What you should do =>
Begin with the first line of the listing and quote every line through the one containing "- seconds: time"; give only those lines.

Data excerpt =>
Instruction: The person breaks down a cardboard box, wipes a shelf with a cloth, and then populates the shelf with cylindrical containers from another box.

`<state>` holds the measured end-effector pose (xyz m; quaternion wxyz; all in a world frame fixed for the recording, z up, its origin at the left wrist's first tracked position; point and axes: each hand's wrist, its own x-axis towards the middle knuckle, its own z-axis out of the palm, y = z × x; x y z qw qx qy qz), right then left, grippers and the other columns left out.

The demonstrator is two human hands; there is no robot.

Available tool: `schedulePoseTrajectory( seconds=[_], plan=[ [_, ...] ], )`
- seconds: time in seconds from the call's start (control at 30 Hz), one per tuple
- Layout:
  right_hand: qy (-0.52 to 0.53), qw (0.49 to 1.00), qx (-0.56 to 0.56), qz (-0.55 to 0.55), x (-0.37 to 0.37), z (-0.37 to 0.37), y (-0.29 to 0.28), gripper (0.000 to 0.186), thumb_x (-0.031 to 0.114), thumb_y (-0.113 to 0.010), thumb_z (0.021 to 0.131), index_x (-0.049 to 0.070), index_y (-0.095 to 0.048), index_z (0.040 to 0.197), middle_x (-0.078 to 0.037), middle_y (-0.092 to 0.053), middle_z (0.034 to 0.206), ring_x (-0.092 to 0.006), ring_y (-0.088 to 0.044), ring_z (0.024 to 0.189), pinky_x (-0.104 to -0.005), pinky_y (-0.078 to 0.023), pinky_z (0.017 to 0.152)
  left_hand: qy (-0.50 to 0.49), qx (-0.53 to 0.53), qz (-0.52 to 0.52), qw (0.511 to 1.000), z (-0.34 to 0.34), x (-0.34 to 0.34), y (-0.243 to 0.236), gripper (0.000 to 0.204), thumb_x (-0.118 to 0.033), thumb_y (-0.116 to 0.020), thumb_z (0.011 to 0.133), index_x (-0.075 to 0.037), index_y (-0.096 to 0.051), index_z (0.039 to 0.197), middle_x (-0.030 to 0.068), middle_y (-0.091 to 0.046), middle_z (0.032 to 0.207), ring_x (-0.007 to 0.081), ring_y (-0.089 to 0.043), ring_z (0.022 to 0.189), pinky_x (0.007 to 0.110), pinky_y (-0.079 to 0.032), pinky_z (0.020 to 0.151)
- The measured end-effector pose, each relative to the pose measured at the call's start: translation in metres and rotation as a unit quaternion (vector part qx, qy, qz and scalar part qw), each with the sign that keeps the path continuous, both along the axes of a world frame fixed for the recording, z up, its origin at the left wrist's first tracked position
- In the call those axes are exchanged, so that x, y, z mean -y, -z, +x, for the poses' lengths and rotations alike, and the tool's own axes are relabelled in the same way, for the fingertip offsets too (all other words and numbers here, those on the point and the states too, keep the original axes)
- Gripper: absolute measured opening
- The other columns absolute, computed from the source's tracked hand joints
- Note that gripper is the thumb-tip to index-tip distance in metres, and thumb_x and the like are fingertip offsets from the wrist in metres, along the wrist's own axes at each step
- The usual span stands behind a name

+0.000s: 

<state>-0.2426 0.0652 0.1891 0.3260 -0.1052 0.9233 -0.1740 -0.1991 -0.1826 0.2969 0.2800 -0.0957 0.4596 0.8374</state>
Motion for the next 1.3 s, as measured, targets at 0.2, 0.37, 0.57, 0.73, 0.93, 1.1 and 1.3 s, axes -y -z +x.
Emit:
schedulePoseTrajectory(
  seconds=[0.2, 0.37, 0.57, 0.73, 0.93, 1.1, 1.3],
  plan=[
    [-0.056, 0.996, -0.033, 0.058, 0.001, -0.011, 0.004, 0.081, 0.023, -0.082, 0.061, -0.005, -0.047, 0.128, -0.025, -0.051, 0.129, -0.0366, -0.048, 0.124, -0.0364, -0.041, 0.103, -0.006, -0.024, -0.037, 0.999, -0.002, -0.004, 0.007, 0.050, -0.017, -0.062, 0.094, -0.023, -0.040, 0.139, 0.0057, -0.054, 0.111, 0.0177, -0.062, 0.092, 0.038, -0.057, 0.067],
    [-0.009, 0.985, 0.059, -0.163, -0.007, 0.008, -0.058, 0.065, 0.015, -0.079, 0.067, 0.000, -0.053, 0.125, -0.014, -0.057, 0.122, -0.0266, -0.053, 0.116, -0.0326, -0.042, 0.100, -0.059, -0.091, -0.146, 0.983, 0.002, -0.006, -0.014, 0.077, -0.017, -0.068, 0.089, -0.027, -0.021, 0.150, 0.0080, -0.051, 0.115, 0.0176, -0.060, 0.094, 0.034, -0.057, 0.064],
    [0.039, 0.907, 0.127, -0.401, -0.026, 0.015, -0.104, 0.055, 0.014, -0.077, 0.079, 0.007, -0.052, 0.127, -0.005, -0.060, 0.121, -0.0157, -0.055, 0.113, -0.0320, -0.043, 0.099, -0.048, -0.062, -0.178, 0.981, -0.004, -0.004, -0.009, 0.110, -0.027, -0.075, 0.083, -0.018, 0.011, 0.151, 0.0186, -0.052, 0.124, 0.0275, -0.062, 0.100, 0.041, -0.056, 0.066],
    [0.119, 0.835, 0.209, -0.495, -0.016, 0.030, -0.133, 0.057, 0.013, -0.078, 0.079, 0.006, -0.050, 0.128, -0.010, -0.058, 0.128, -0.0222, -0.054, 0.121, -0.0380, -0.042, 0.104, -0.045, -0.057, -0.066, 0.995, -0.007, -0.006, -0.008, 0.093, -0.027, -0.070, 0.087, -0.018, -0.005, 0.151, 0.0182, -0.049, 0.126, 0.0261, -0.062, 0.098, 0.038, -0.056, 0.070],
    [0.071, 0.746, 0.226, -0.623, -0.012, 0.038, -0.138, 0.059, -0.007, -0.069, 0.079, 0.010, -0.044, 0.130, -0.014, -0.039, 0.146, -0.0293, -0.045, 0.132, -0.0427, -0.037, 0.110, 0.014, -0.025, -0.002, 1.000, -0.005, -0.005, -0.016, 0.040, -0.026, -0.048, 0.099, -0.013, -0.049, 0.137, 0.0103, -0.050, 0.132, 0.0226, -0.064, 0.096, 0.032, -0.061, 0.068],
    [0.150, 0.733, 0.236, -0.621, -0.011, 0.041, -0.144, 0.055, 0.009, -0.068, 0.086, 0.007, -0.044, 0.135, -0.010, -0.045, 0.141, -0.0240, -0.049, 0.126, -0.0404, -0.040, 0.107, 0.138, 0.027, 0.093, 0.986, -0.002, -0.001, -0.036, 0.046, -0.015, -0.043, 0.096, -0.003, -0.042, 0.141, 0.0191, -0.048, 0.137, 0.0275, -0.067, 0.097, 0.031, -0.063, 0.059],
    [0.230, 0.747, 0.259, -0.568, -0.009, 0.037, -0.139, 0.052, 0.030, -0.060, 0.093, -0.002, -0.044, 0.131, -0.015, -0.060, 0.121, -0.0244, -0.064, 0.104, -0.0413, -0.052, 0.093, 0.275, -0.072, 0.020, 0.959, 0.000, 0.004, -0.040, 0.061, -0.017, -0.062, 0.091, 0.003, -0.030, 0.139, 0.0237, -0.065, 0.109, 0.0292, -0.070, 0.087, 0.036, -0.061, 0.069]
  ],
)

Solution for this task =>
Instruction: The person breaks down a cardboard box, wipes a shelf with a cloth, and then populates the shelf with cylindrical containers from another box.

`<state>` holds the measured end-effector pose (xyz m; quaternion wxyz; all in a world frame fixed for the recording, z up, its origin at the left wrist's first tracked position; point and axes: each hand's wrist, its own x-axis towards the middle knuckle, its own z-axis out of the palm, y = z × x; x y z qw qx qy qz), right then left, grippers and the other columns left out.

The demonstrator is two human hands; there is no robot.

Available tool: `schedulePoseTrajectory( seconds=[_], plan=[ [_, ...] ], )`
- seconds: time in seconds from the call's start (control at 30 Hz), one per tuple

The response to this exercise is now complete.